Corey Rowland’s “Deconstruction by Dairy” is a digital print showing an outline of a cow made from various-sized milk bottles, as arms reach out to grab the bottles.

“I think most people who consume animals would acknowledge that each piece of meat, leather or fur they see is a physical piece of an animal’s body. … I decided to expand this line of thinking in a more abstract way with dairy,” Rowland, of Berkeley, Calif., says.

“Just as each piece of meat is a literal fragment of an animal’s body, every dairy product, in this case a carton of milk, is a fragment of that mother. … The animal agriculture industry has literally and metaphorically broken down innocent, sentient beings into commodities.”

‘We Are Family’

Helen Barker’s black-and-white drawing “We Are Family,” which is part of a meat-package series, re-creates the image of a tray of grocery-store chicken, but fills it with warnings such as “Natural choice? They had no choice.”

“The series attempts to bust the myths and clever marketing lies which surround that industry, while lifting the veil on just who those animals are,” says Barker, of Essex, England.

Barker became a vegan 22 years ago when working at a veterinarian’s office.

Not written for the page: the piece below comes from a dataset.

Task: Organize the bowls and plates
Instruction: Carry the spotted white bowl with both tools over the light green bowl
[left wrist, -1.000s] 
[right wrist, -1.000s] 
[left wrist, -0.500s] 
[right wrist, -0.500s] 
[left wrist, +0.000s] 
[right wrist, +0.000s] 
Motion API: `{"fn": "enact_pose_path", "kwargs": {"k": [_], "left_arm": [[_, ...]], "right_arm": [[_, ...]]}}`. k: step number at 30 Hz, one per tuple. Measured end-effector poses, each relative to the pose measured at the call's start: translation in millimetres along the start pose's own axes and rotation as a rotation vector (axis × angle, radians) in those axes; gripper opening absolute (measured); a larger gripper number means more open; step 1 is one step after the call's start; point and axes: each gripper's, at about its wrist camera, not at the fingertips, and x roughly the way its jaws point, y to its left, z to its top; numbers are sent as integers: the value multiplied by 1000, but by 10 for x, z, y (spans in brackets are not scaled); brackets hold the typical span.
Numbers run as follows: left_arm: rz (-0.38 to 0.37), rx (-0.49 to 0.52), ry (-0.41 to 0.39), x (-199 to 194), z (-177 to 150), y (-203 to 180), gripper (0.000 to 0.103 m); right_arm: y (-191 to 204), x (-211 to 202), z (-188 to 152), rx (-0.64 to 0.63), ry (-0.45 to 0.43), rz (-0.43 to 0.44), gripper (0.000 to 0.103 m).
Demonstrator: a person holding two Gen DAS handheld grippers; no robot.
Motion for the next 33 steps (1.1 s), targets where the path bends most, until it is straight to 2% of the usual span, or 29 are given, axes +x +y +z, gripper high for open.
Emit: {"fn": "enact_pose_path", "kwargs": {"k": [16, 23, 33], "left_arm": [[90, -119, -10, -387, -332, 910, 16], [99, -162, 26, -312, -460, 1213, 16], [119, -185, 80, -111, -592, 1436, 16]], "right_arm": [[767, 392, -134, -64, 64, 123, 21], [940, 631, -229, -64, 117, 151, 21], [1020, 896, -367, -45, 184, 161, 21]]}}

“The compassionate and tender treatment of our pets seemed out of kilter with that of the farmed animals, who experience life in exactly the same way, and yearn to live every bit as much, yet are viewed only as commodity.”

‘The Seas Are Rising’

Linnea Ryshke of St. Louis, Mo., created an acrylic and oil on canvas depicting animals, an African American and a Native American caught in the maelstrom of a turbulent ocean. Ryshke says the imagery symbolizes “the collective power of resistance across species.”

She created it during the Standing Rock and Black Lives Matter movements. She used water to symbolize constant need for motion and because bodies are made up mostly of water.

“As is obvious with stories of animal and human resistance, those who are oppressed are actively and loudly speaking, displaying their desire for freedom and personhood. We are just not listening. I hope to echo and augment their voices.”

‘Greyhound’

Jane Lewis’ oil-on-canvas, “Greyhound,” shows a dog muzzled and running, hanging from a rope.

Lewis, of Yorkshire, England, says racing dogs “are regarded as disposable running machines in an industry that consistently puts profits before animal welfare.”

She also cited a Bulgarian ritual of suspending dogs on ropes to prevent rabies.

“This image represents two kinds of human abuse of dogs in ritual and entertainment. Lewis “became a vegan overnight” by seeing the documentary “Earthlings.”

“At first I only changed my eating habits, but veganism is a process where I came to realize that almost every aspect of human activity revolves around the exploitation of other animals.”

Other artists in the show are Sigal Ben-David, Siona Benjamin, Filipe Cortez, Alan Falk, Dorit Jordan Dotan, Katarzyna Kozera, Boris Lyubner, Philip McCulloch-Downs, Archie Rand, Jacob Silverstein, Yona Verwer, Nancy Wyllie and Seidman.

THROUGH COMPASSIONATE EYES: ARTISTS CALL FOR ANIMAL RIGHTS is at Charter Oak Cultural Center, 21 Charter Oak Ave. in Hartford, until Nov. 2. charteroakcenter.org.